__What needs to be done__
Look in the data below for the line that has "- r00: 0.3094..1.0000", then print exactly every line from there through the line that has "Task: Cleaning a", leaving pictures out.

++++ Data shown

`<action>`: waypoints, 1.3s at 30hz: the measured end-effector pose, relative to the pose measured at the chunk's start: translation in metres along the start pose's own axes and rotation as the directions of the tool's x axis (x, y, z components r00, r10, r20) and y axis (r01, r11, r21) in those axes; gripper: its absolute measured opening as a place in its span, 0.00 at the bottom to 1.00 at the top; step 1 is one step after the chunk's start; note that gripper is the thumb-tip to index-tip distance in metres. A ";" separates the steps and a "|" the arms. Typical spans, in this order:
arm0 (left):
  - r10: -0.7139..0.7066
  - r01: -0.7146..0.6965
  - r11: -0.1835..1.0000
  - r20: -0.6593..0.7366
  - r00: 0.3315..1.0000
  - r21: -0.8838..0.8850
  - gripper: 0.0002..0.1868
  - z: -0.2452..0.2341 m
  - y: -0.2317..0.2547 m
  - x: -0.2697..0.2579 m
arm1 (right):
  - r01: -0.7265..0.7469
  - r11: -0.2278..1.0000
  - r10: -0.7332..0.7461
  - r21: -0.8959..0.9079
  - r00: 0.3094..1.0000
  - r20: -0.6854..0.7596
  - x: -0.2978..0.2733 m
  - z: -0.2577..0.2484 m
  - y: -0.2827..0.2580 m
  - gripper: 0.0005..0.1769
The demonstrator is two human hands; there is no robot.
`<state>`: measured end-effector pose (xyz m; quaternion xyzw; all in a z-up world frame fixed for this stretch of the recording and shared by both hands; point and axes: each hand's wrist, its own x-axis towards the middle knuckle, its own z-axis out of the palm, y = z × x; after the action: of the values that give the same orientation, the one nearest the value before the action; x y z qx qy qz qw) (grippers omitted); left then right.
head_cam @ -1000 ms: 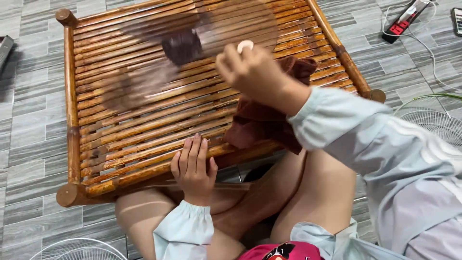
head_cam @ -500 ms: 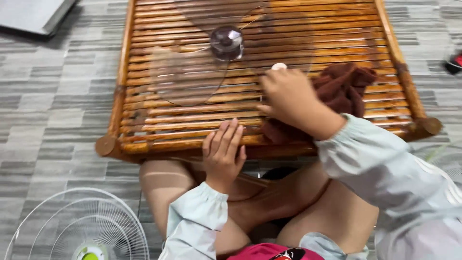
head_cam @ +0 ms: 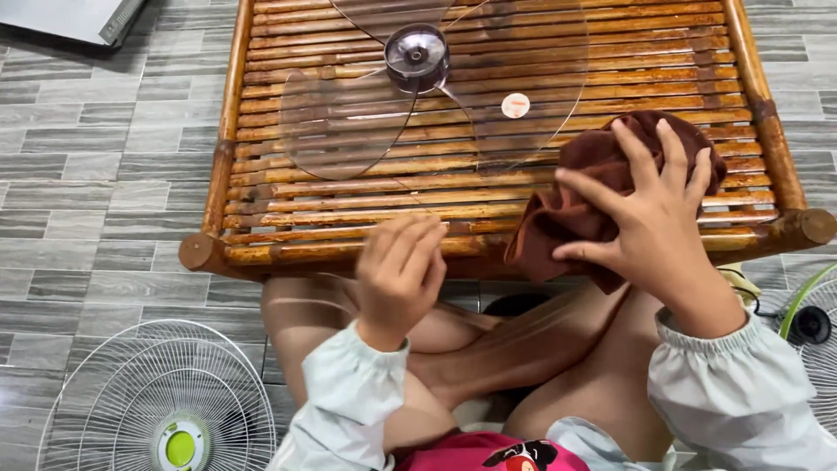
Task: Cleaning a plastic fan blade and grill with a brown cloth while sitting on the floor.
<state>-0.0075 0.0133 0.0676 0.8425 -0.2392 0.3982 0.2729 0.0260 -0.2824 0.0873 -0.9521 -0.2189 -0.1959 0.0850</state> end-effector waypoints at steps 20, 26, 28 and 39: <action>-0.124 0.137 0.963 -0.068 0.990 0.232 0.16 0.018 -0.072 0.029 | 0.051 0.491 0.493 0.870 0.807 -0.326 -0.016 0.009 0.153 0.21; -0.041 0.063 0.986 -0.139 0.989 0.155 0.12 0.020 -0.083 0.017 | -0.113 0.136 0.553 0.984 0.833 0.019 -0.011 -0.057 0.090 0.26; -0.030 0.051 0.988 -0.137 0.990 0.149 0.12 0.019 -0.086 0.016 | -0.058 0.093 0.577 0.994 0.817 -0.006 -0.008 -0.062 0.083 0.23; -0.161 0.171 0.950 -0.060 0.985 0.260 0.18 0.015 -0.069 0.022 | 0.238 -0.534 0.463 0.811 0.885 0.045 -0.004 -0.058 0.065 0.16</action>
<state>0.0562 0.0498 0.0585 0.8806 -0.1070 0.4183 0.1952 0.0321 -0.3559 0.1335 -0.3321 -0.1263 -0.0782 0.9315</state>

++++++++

__Response area__
  - r00: 0.3094..1.0000
  - r20: -0.6854..0.7596
  - x: -0.2978..0.2733 m
  - z: -0.2577..0.2484 m
  - y: -0.2827..0.2580 m
  - gripper: 0.0005..0.1769
The demonstrator is two human hands; there is no robot.
`<state>`: measured end-effector pose (xyz m; quaternion xyzw; all in a z-up world frame fixed for this stretch of the recording and shared by both hands; point and axes: each hand's wrist, its own x-axis towards the middle knuckle, its own z-axis out of the palm, y = z × x; after the action: of the values that give the same orientation, the one nearest the value before the action; x y z qx qy qz qw) (grippers omitted); left then right.
head_cam @ -1000 ms: 
head_cam @ -500 ms: 
head_cam @ +0 ms: 
Task: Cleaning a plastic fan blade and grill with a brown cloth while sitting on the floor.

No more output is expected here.